* _WHAT YOU NEED TO DO_
Starting at the first line of the data below, retype every line up to and including the one containing "commanded joint angles".

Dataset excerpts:
--- START ---

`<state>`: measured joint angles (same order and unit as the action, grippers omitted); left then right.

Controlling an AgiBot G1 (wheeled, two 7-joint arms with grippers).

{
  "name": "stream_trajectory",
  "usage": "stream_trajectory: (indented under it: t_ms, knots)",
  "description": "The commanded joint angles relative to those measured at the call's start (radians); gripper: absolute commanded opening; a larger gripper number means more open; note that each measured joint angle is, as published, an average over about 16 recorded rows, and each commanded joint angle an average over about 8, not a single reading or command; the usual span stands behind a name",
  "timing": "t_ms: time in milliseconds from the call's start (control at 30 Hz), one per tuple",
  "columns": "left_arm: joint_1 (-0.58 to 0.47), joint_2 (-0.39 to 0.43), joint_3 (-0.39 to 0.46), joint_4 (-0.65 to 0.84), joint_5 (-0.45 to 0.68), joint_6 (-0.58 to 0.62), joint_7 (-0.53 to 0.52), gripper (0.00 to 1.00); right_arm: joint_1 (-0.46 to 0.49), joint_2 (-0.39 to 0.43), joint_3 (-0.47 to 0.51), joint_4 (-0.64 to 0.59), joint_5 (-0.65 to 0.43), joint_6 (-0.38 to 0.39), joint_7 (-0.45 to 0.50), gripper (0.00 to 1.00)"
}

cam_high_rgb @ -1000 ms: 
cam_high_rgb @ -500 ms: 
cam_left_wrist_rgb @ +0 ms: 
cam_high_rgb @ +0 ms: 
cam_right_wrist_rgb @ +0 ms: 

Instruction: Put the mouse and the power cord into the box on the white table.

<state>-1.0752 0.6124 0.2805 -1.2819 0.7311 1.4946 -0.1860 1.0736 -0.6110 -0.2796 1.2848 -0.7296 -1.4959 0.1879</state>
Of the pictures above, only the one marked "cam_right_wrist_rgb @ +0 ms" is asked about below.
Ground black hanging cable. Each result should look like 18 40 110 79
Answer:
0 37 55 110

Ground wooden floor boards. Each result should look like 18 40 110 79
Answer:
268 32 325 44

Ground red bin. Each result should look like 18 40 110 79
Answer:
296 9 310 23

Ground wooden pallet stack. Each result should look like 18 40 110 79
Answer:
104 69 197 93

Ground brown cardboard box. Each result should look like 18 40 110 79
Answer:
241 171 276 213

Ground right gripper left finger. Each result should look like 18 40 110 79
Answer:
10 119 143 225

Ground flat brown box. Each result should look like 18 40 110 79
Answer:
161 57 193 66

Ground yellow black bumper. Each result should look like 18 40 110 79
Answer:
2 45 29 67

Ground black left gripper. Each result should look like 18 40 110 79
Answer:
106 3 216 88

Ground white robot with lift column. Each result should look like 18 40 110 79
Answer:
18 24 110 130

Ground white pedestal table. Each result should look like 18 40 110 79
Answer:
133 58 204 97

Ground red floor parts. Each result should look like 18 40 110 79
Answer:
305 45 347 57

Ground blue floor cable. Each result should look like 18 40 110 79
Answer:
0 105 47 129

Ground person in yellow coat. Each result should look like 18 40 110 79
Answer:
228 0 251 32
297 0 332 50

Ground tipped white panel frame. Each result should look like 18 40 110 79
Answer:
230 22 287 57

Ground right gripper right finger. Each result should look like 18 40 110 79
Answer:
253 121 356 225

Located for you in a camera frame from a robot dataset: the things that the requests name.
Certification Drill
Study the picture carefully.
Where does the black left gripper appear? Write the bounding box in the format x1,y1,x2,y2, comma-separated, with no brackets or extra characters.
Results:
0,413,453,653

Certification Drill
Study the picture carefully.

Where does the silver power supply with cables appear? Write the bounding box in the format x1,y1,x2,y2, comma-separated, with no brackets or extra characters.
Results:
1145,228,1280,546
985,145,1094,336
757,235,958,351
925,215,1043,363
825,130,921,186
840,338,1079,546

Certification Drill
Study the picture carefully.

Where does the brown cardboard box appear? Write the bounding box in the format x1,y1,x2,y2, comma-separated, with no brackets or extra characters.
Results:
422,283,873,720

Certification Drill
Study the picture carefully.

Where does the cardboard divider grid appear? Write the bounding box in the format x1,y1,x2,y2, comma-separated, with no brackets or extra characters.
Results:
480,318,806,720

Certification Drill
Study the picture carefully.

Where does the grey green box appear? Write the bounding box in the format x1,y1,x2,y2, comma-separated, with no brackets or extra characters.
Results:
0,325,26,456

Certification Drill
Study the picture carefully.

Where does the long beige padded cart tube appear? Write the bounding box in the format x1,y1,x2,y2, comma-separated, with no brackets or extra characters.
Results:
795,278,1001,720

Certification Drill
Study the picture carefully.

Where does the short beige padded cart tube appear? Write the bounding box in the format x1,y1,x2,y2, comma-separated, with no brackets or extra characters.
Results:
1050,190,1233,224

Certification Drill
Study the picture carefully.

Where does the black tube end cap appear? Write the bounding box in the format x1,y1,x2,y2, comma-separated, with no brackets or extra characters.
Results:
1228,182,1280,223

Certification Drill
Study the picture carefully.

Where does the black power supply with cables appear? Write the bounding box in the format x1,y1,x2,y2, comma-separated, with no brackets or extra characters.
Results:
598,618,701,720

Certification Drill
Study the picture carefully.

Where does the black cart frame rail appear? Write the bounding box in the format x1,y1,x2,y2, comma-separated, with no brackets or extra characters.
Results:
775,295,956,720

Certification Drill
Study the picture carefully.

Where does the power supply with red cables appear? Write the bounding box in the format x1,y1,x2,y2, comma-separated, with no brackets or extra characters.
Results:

--- END ---

* _SOLUTION_
`<state>`: measured joint angles (same order and unit as the action, grippers omitted); left then right.

Controlling an AgiBot G1 (wheeled, two 7-joint arms with grippers).

{
  "name": "stream_trajectory",
  "usage": "stream_trajectory: (indented under it: t_ms, knots)",
  "description": "The commanded joint angles relative to those measured at the call's start (radians); gripper: absolute commanded opening; a larger gripper number means more open; note that each measured joint angle is, as published, an average over about 16 recorded rows, and each commanded joint angle an average over about 8, not a single reading or command; the usual span stands behind a name",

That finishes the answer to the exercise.